Here is ‘Baltic Grey Seal, Lithuania, 2016’ – as the animal is introduced to its new enclosure:

. . . . . . . . . . .            The water too is blue.
The rubber ring is red, but my skin is grey
just like the Baltic Sea in which I was born
and to which I shall never be able to return.

In quoting from these poems I lose the insistent building of narrative from one stanza to the next – the only remedy is for you to get hold of this marvellous collection and read all the poems for yourself. Here is the final stanza of ‘Brown Bear, Croatia, 2016’. The creature imprisoned behind bars brings us face to face with the contempt that caged animals might feel for us their captors:

I used to be just fur, claws, snout, and skin.
But now, thanks to you and your kind, I am
also, Perspex, metal, concrete, and stone.
I have no way of knowing where I end
and the rest of the world begins; where
I begin and the rest of the world ceases
to exist.  I am no more what you would call
a ‘proper’ bear, in the same way as you are 
no longer what I would call a human being.

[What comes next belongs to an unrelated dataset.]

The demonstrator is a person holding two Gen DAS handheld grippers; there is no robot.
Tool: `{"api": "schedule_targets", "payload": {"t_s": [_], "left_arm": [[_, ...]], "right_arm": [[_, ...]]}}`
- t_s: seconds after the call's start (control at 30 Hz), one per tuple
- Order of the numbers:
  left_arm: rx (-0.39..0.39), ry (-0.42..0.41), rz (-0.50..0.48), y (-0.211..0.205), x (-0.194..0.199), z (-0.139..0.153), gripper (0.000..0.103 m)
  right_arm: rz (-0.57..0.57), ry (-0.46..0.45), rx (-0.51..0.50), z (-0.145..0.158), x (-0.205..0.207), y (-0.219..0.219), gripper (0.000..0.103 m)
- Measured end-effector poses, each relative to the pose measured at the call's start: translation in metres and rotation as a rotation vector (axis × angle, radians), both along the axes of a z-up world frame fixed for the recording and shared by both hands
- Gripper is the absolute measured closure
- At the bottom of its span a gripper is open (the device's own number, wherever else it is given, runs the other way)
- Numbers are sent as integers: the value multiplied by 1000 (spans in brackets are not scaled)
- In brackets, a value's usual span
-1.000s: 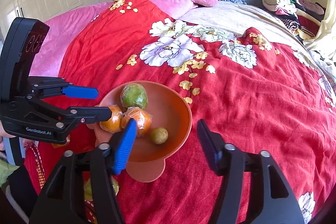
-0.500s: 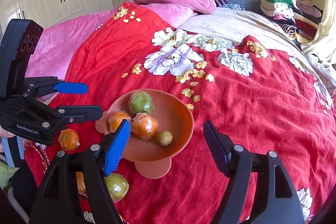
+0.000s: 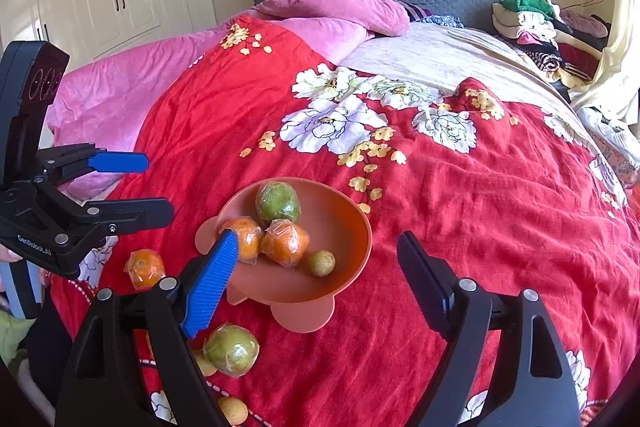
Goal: Organize fruits
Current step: 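Withdraw both open grippers from the bowl toward the fruits on the duvet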
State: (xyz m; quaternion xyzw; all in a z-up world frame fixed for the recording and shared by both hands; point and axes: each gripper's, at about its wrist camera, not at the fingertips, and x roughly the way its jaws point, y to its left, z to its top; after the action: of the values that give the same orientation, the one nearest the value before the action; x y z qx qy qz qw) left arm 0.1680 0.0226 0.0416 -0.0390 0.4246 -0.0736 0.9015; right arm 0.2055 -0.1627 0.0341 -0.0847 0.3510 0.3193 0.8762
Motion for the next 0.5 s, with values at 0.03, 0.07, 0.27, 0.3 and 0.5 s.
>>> {"api": "schedule_targets", "payload": {"t_s": [0.03,0.07,0.27,0.3,0.5], "left_arm": [[3,-3,3,0,-2,1,10],[5,-6,4,0,-4,2,10],[8,-24,16,2,-13,7,10],[9,-25,17,2,-14,8,10],[10,-31,21,2,-22,11,10]], "right_arm": [[-3,-2,2,2,-2,-1,21],[-2,-5,4,3,-3,-1,21],[-9,-18,7,10,-10,-3,16],[-10,-20,7,11,-12,-4,15],[-13,-27,12,16,-19,-6,12]]}}
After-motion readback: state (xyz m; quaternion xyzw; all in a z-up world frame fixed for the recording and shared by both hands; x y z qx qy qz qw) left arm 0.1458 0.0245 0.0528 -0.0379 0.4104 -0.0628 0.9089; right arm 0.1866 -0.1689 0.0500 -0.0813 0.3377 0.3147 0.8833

There is defiance, sad resignation, and mordant humour in these poems. I am struck by the empathy and depth of feeling that Meade demonstrates in each vignette. The poems are individually, and as a whole, heartbreaking. The last poem in the collection, after all the images of caged animals and birds and fish, is of a dead animal, a washed-up calf corpse, who delivers a bitter coda:

         Now, I am nothing more than a visual image
         of what, because of you, I have become.

I shall finish this review with an admonition to you to purchase this admirable collection, and finally close with these words of Anthony Douglas Williams, Canadian writer and animal rights activist, quoted by Gordon Meade at the beginning of Part Four of the book: “One day we will know that all animals have a soul. Hopefully, this knowledge does not come when it is too late.”